Conservatives should reckon, too, with the death of Candi Miller, a 41-year-old Georgia woman who needed an abortion because doctors had told her another pregnancy would be medically dangerous for her. Miller ordered medication from AidAccess but, like Thurman, her body retained some fetal tissue. She lingered at home, getting sicker and sicker, until her husband found her unresponsive in bed. Her family told ProPublica that she did not visit a doctor “due to the current legislation on pregnancies and abortions.” A state committee of maternal health experts concluded that she did not die because of the medication she’d taken, that her death was also “preventable,” and that she perished as a result of the state’s abortion ban. “The fact that she felt that she had to make these decisions, that she didn’t have adequate choices here in Georgia, we felt that definitely influenced her case,” a committee member told ProPublica. “She’s absolutely responding to this legislation.”

The deaths of Miller and Thurman are not accidental, but proof that abortion bans work exactly as designed. Their proponents have resisted legislative attempts to widen or create exceptions to save the life of the mother; the result is a legal regime that is profoundly dangerous for pregnant women. Miller and Thurman were also Black women, which meant they were more susceptible to preexisting conditions that make pregnancy more dangerous, and faced extra obstacles as they navigated a medical establishment made even more hostile than usual by anti-abortion legislation. Miller lived with lupus, a condition “three times more common in Black women than white,” ProPublica reported, and both women lived in Georgia, where Black women are three times more likely than white women to die of pregnancy complications.

When abortion bans kill, they reveal their true purpose: to grant a handful of extremists power over the lives and deaths of American women. Women aren’t human beings to these extremists; to them, there is nothing real about female suffering. Women are not flesh but abstractions, and their deaths are remote. What matters, instead, is the fetus – in reality a non-person, a possibility only, but a useful tool by which an extremist may discipline a woman for any infraction imaginable. Abortion opponents will hardly admit this and burrow into rhetoric about human dignity and the sanctity of life. In death, however, we see the truth. The further a woman falls from a far-right ideal of white Christian womanhood, the more severely she must be punished.

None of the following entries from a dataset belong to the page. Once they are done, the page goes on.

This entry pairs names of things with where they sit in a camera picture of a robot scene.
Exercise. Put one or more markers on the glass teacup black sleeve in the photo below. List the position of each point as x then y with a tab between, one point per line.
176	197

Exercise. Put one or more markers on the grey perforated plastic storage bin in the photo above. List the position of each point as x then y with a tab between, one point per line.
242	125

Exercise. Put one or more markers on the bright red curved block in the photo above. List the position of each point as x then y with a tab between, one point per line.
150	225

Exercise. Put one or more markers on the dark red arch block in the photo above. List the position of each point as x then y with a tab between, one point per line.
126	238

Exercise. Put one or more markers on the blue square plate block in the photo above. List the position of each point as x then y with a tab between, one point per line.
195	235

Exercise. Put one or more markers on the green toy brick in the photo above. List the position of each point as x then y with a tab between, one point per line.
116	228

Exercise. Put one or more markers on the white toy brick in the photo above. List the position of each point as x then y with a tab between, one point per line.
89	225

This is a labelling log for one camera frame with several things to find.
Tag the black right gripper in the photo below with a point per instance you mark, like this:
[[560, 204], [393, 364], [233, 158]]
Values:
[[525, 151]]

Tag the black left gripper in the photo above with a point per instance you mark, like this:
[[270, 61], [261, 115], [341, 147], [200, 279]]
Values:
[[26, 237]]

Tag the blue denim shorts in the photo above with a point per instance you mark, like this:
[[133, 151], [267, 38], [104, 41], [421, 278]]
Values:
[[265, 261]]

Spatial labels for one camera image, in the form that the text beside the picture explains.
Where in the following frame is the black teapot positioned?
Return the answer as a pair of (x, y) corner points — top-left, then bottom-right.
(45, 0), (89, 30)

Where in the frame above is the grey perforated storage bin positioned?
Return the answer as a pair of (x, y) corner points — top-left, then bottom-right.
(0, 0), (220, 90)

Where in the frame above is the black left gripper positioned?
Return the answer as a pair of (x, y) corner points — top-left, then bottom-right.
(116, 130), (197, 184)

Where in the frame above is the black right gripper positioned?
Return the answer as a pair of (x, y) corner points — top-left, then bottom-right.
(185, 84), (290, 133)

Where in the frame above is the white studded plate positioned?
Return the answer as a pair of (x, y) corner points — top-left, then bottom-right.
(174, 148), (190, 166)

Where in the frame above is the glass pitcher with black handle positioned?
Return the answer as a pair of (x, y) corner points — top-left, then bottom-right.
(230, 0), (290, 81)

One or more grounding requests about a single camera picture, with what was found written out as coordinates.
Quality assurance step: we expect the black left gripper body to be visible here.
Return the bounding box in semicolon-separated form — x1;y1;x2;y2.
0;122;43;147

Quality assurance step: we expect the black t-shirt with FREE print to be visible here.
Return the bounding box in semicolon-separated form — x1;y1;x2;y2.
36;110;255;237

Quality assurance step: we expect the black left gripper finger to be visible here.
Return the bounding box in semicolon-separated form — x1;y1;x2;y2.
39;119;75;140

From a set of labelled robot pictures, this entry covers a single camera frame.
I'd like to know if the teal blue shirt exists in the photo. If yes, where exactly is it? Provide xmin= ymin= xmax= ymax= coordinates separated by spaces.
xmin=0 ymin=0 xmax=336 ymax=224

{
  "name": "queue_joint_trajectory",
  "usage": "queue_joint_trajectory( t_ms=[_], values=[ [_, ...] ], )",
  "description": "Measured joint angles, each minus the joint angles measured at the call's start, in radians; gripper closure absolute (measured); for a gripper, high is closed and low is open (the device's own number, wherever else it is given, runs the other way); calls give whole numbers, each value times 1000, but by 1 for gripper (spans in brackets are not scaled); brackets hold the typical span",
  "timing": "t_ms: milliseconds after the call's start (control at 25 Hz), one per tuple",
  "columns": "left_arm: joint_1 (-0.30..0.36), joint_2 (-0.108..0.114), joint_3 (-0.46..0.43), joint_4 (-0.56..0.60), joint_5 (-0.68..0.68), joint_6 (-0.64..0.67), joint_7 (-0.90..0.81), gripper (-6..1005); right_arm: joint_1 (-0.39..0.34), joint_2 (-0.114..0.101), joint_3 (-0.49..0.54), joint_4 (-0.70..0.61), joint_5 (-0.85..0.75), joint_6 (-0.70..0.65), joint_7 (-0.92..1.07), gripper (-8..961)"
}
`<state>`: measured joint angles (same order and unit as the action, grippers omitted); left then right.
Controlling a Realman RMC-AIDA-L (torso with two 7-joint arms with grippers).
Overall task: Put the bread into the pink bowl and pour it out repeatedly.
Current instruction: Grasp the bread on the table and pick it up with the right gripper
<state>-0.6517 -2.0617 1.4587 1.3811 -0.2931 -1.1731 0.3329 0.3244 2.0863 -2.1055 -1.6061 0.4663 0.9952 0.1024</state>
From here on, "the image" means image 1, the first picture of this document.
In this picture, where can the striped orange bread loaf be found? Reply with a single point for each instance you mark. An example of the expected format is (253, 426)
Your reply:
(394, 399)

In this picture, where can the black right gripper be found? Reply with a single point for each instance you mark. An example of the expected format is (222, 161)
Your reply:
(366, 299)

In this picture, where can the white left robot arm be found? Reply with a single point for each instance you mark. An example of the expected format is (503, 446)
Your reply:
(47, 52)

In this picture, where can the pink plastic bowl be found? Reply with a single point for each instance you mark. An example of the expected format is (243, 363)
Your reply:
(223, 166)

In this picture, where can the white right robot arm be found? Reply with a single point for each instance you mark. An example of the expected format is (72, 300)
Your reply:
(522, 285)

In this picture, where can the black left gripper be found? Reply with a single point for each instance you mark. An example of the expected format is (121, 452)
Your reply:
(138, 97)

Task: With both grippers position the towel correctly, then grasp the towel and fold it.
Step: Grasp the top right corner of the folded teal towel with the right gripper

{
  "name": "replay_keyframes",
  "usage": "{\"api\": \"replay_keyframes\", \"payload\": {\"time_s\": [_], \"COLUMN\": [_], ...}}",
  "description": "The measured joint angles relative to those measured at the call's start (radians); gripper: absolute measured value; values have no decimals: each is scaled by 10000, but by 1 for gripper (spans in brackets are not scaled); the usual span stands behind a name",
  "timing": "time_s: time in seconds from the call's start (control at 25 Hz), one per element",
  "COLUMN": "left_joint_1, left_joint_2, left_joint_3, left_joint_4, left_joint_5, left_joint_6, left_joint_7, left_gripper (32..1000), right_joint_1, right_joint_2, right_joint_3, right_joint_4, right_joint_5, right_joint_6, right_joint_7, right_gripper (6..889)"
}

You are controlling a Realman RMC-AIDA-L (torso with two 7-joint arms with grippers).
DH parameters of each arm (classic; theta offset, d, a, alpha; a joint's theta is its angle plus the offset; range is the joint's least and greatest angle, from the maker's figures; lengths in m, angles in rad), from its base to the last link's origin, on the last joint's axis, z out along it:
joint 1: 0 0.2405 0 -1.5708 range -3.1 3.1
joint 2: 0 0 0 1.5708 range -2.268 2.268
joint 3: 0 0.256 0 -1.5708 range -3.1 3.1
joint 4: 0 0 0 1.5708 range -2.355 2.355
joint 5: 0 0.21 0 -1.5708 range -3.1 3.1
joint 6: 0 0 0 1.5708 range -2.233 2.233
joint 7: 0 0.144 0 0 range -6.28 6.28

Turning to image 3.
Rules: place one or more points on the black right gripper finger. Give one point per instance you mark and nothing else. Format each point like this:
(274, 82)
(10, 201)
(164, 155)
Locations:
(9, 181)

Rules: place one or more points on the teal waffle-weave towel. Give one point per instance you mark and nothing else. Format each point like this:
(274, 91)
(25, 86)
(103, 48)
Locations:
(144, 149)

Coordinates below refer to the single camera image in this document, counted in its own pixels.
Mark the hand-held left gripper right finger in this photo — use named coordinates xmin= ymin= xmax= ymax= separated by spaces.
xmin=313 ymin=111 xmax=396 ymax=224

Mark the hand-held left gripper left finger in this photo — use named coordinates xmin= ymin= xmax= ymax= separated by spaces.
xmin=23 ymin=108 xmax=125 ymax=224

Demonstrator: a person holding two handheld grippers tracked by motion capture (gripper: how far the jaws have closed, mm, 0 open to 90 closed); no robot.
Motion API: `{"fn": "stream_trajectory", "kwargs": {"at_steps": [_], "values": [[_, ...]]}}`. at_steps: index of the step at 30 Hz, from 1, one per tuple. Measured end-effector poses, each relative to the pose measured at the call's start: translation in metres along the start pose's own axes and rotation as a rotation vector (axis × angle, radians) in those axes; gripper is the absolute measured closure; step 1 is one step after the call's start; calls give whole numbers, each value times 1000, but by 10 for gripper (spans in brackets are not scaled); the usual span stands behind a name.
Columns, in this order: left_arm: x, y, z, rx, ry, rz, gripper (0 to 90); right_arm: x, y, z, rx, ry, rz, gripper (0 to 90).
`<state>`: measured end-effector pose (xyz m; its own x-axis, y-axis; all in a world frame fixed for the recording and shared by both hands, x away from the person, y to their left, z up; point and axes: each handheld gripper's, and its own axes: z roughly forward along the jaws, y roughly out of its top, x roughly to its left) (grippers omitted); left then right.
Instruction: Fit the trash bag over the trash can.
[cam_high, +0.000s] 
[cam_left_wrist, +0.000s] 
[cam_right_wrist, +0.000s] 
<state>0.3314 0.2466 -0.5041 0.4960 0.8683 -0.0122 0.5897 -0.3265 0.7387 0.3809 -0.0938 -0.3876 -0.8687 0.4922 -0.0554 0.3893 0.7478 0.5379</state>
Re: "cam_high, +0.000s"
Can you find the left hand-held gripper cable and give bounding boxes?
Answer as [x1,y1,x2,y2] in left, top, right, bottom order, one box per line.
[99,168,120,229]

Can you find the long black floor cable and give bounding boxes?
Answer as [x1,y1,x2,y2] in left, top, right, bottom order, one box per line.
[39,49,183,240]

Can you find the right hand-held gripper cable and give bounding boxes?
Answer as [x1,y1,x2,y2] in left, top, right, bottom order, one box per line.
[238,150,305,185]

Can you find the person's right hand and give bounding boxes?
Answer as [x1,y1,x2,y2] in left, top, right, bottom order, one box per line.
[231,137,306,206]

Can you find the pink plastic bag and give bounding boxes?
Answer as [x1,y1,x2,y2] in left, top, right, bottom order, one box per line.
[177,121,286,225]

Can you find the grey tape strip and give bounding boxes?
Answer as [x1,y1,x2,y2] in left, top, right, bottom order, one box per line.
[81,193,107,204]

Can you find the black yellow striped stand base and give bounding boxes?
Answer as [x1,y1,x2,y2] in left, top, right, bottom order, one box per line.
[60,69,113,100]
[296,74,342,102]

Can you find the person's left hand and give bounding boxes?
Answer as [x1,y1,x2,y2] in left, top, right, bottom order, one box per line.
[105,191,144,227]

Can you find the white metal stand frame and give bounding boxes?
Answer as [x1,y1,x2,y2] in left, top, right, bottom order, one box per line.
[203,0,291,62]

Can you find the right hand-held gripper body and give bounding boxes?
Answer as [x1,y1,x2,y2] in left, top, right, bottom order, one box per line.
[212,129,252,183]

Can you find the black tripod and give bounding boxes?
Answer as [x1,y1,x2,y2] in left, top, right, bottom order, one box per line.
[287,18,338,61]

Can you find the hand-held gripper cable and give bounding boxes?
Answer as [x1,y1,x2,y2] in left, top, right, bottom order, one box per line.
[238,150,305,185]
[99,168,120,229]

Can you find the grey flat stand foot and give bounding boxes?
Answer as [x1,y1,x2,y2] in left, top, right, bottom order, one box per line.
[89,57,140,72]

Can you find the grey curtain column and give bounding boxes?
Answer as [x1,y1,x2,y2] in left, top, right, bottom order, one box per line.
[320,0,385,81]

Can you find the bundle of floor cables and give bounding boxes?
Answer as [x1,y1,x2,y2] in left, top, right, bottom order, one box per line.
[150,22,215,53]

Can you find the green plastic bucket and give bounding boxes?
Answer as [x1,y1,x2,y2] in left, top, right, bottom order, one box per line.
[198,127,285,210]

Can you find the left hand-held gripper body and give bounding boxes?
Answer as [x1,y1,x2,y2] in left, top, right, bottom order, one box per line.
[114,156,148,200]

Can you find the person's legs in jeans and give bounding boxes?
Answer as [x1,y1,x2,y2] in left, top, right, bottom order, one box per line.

Other women have almost certainly died as a result of Georgia’s abortion ban, ProPublica noted. We may yet learn their stories in time. When we do, abortion opponents will not learn from their deaths; any grief they express will be meaningless. Their philosophy isn’t just anti-woman but anti-human. They denied Thurman and Miller the full extent of their humanity, and now both women are dead. Abortion bans don’t save lives, but take them instead.